● Goal of the exercise: Nothing but the records, transcribed verbatim and stripped of images, should appear in the answer.

● Data extracts:
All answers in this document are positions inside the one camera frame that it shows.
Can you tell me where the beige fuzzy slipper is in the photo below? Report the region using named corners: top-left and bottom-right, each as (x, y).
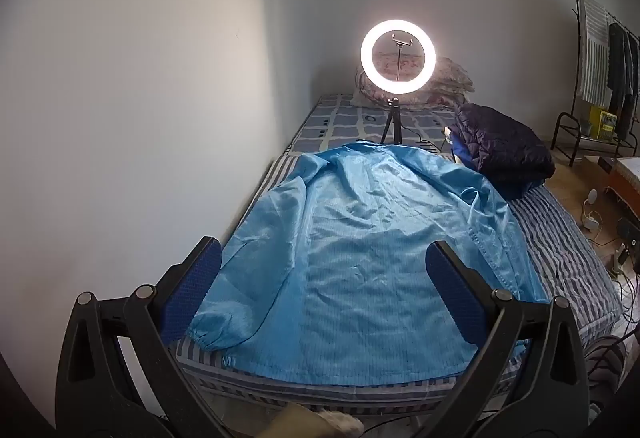
top-left (270, 405), bottom-right (366, 438)

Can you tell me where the light blue jacket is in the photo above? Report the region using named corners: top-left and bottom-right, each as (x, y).
top-left (189, 141), bottom-right (551, 388)

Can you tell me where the striped hanging towel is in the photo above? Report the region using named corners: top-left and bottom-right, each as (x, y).
top-left (579, 0), bottom-right (612, 106)

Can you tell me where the floral pillow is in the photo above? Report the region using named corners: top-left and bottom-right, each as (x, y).
top-left (352, 56), bottom-right (476, 108)

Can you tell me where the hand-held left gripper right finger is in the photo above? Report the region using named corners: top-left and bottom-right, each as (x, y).
top-left (400, 240), bottom-right (591, 438)

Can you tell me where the dark navy puffer jacket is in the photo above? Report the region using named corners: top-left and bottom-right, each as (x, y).
top-left (452, 102), bottom-right (557, 189)

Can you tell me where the black clothes rack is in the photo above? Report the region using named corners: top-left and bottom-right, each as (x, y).
top-left (550, 0), bottom-right (640, 166)

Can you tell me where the black tripod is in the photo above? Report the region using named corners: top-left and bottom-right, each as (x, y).
top-left (380, 96), bottom-right (406, 146)

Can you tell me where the wooden cabinet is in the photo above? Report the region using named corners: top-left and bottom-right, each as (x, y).
top-left (597, 155), bottom-right (640, 213)

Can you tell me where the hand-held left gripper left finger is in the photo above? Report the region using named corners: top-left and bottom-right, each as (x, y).
top-left (55, 236), bottom-right (236, 438)

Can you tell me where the ring light black cable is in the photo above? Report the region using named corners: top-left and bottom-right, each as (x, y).
top-left (400, 127), bottom-right (447, 153)

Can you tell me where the yellow box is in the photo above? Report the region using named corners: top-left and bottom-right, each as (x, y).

● Response box:
All answers in this document are positions inside the one camera frame that it shows.
Can you tell me where the beige fuzzy slipper is in the photo below? Report the region using named corners: top-left and bottom-right, each as (x, y).
top-left (270, 405), bottom-right (366, 438)

Can you tell me where the light blue jacket is in the photo above? Report the region using named corners: top-left and bottom-right, each as (x, y).
top-left (189, 141), bottom-right (551, 388)

Can you tell me where the striped hanging towel is in the photo above? Report the region using named corners: top-left and bottom-right, each as (x, y).
top-left (579, 0), bottom-right (612, 106)

Can you tell me where the floral pillow is in the photo above? Report the region using named corners: top-left and bottom-right, each as (x, y).
top-left (352, 56), bottom-right (476, 108)

Can you tell me where the hand-held left gripper right finger is in the photo above? Report the region using named corners: top-left and bottom-right, each as (x, y).
top-left (400, 240), bottom-right (591, 438)

Can you tell me where the dark navy puffer jacket is in the photo above? Report the region using named corners: top-left and bottom-right, each as (x, y).
top-left (452, 102), bottom-right (557, 189)

Can you tell me where the black clothes rack is in the photo above? Report the region using named corners: top-left and bottom-right, each as (x, y).
top-left (550, 0), bottom-right (640, 166)

Can you tell me where the black tripod is in the photo above? Report the region using named corners: top-left and bottom-right, each as (x, y).
top-left (380, 96), bottom-right (406, 146)

Can you tell me where the wooden cabinet is in the photo above? Report the region using named corners: top-left and bottom-right, each as (x, y).
top-left (597, 155), bottom-right (640, 213)

Can you tell me where the hand-held left gripper left finger is in the photo above? Report the region using named corners: top-left and bottom-right, each as (x, y).
top-left (55, 236), bottom-right (236, 438)

Can you tell me where the ring light black cable is in the photo above? Report the region using named corners: top-left and bottom-right, each as (x, y).
top-left (400, 127), bottom-right (447, 153)

Can you tell me where the yellow box is in the photo above? Report the region using named corners: top-left and bottom-right, each as (x, y).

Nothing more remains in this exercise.